Task prompt:
Below are records; how many of their lines contain "document"? Reply with the number and no other words.

[Records drawn from a dataset]
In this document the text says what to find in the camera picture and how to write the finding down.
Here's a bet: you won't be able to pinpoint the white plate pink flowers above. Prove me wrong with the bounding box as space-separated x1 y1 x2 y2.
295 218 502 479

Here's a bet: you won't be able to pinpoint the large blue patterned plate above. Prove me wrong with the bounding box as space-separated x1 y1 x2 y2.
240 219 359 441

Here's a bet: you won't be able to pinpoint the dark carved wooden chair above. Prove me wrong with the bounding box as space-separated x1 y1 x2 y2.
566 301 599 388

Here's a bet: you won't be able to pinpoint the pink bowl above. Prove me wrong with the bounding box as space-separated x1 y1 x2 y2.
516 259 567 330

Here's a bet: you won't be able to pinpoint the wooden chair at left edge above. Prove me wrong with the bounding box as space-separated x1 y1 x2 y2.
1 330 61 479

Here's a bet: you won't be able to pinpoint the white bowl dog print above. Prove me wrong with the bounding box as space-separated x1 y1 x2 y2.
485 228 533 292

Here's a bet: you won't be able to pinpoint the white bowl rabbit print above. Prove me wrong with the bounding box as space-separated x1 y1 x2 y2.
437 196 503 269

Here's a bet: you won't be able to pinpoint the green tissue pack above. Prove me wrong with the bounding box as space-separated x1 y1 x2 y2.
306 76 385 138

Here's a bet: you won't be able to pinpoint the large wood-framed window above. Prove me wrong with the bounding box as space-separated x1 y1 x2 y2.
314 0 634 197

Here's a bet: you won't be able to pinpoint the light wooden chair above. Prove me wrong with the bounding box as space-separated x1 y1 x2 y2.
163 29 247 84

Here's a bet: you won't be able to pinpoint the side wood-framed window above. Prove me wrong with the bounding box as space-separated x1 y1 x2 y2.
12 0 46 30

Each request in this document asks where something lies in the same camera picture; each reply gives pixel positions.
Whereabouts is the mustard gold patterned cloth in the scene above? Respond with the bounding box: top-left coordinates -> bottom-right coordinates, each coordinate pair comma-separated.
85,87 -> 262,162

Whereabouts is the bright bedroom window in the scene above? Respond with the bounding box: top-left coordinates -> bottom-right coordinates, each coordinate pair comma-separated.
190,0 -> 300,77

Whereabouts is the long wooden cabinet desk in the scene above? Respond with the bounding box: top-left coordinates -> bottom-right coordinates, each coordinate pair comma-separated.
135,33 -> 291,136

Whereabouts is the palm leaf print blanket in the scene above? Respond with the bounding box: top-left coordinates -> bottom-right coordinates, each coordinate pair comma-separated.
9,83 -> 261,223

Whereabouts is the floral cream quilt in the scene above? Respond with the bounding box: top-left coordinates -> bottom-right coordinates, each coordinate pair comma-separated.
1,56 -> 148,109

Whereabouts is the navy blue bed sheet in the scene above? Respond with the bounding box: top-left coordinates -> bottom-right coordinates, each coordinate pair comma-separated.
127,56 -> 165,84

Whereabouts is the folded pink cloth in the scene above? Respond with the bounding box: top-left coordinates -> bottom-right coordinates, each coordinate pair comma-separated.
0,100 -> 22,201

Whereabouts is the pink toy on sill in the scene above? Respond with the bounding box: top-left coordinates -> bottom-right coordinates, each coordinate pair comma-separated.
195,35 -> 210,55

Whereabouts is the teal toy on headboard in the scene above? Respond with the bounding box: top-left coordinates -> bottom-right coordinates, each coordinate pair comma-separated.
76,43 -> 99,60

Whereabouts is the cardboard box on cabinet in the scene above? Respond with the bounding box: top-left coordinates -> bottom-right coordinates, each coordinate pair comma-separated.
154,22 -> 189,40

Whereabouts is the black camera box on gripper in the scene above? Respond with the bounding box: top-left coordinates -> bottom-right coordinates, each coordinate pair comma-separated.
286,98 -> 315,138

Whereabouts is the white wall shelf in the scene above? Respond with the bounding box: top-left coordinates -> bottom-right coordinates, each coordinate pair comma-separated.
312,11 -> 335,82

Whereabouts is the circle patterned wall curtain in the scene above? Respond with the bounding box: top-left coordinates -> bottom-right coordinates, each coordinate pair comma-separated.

Task output:
2